--- Data for review Enclosed Below ---

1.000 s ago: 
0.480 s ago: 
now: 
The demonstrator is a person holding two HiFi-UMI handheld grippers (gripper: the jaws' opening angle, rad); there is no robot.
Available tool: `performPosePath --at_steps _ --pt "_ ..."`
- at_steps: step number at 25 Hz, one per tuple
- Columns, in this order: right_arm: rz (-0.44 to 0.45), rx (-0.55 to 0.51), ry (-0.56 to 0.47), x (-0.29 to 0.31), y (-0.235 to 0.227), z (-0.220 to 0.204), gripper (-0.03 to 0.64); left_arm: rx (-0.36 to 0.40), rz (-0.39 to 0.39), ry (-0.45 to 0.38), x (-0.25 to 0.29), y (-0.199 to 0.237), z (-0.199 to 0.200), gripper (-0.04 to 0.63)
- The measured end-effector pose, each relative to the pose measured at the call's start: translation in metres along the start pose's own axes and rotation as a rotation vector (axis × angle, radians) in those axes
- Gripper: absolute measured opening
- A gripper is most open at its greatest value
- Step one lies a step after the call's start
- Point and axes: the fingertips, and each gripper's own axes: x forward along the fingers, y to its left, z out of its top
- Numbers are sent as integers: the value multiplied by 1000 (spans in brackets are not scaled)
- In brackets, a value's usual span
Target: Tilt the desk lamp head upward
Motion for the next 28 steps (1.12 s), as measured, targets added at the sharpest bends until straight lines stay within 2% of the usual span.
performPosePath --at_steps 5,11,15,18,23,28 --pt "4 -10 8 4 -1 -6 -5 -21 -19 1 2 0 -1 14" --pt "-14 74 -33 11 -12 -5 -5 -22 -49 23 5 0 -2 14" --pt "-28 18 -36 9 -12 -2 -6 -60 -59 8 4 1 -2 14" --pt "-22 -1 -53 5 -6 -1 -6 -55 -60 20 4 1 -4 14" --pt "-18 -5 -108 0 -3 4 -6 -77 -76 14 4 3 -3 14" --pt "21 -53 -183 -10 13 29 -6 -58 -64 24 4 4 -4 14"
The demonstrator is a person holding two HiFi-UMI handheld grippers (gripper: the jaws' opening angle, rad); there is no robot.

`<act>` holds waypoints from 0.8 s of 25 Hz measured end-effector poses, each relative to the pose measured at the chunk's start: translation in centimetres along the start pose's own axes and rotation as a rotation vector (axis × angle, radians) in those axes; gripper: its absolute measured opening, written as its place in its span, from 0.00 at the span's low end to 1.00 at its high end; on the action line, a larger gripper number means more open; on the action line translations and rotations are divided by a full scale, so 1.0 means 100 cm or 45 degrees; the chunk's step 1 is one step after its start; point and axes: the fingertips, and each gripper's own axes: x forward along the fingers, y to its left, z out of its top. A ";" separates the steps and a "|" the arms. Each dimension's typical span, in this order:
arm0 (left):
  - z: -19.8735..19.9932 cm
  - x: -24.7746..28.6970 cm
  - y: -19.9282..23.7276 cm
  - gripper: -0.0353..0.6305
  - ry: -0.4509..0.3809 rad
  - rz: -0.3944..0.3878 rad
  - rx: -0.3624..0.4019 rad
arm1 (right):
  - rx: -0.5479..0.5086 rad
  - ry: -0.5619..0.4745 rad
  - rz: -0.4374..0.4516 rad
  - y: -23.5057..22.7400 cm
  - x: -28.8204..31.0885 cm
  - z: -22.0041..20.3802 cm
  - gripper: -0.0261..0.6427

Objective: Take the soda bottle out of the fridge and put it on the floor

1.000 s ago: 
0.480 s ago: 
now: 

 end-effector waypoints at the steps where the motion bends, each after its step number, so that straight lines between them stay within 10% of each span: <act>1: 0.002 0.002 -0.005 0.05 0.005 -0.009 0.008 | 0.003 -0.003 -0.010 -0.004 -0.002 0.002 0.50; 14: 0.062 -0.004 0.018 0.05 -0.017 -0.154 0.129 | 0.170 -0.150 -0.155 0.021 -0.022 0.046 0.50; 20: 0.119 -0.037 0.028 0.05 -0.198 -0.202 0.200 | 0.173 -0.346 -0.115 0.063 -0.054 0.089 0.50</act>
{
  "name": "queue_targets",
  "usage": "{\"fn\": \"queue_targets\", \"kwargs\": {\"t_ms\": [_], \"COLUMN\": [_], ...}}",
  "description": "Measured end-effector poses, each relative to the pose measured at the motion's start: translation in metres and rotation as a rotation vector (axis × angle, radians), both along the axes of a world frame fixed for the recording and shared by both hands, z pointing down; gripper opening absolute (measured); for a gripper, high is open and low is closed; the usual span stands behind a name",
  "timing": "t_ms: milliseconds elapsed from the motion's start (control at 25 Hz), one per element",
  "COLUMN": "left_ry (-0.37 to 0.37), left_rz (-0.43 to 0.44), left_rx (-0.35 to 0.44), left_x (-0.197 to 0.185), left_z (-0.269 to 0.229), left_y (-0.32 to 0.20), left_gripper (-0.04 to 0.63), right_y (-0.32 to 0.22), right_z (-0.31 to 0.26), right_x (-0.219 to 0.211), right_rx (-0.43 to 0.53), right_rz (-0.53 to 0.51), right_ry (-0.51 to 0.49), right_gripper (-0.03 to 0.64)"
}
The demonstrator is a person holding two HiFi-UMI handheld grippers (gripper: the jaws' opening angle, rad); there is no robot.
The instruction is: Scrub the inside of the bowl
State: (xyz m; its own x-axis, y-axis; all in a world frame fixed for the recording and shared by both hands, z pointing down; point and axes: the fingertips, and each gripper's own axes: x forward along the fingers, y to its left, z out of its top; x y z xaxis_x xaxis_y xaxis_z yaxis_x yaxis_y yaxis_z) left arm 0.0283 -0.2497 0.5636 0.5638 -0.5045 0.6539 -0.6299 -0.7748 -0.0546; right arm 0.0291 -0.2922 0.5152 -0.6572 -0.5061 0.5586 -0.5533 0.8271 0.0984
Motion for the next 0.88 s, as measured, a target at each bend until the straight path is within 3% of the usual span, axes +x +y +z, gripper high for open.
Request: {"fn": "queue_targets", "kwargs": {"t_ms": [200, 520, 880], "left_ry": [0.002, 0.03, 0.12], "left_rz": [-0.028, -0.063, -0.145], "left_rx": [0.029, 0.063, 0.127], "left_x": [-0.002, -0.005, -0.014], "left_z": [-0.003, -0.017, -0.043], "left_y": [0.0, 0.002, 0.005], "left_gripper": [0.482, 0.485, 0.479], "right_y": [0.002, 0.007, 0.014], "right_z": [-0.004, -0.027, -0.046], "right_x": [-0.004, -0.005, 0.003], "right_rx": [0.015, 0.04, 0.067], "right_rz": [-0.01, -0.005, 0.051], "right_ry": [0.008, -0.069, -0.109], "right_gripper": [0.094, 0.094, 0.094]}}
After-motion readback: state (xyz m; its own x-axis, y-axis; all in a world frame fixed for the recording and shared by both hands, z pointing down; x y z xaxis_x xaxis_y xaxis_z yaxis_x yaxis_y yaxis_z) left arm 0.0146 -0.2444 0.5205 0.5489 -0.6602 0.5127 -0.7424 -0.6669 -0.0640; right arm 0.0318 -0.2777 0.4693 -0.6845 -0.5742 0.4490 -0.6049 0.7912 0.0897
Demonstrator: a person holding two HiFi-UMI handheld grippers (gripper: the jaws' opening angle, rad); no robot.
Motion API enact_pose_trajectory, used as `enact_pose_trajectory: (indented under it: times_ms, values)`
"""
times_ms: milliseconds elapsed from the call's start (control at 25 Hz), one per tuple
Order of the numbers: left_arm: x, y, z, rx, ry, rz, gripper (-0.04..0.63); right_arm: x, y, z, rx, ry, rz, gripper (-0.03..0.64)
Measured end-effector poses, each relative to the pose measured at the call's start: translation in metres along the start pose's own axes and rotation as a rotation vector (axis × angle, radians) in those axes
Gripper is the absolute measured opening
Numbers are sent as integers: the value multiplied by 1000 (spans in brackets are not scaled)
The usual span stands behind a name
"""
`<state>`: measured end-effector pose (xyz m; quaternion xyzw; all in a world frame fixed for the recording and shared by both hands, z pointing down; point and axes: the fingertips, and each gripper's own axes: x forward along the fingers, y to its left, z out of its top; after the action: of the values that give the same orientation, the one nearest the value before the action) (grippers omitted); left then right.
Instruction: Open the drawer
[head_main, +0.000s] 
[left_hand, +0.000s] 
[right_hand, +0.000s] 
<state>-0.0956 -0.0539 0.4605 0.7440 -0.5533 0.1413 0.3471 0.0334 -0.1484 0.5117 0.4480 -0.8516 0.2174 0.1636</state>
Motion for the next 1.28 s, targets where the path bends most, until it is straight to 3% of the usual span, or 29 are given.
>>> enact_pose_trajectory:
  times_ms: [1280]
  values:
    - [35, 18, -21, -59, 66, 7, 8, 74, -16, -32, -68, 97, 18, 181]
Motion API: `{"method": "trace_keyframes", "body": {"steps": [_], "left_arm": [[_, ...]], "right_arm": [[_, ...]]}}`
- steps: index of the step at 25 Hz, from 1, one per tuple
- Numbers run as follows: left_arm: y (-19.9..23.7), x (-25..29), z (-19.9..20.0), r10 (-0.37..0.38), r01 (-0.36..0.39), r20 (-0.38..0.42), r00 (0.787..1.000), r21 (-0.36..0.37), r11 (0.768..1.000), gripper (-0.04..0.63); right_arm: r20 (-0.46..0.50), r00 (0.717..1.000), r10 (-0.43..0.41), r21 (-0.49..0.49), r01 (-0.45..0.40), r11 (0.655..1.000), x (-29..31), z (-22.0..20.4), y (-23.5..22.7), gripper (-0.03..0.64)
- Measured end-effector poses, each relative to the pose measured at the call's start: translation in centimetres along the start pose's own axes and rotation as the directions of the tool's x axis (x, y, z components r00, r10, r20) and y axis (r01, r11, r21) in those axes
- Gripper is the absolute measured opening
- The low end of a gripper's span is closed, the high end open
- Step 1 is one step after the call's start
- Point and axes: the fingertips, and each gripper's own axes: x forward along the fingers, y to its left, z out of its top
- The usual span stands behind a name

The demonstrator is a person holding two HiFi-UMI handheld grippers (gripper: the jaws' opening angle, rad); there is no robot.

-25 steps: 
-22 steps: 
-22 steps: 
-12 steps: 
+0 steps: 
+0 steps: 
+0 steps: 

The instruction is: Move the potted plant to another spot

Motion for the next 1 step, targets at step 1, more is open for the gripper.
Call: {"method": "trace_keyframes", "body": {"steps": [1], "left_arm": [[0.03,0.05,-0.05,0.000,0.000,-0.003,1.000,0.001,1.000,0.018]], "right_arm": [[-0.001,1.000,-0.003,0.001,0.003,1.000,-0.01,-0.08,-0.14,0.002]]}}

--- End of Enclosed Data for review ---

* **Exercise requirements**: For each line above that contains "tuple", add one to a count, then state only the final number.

* **Task response**: 3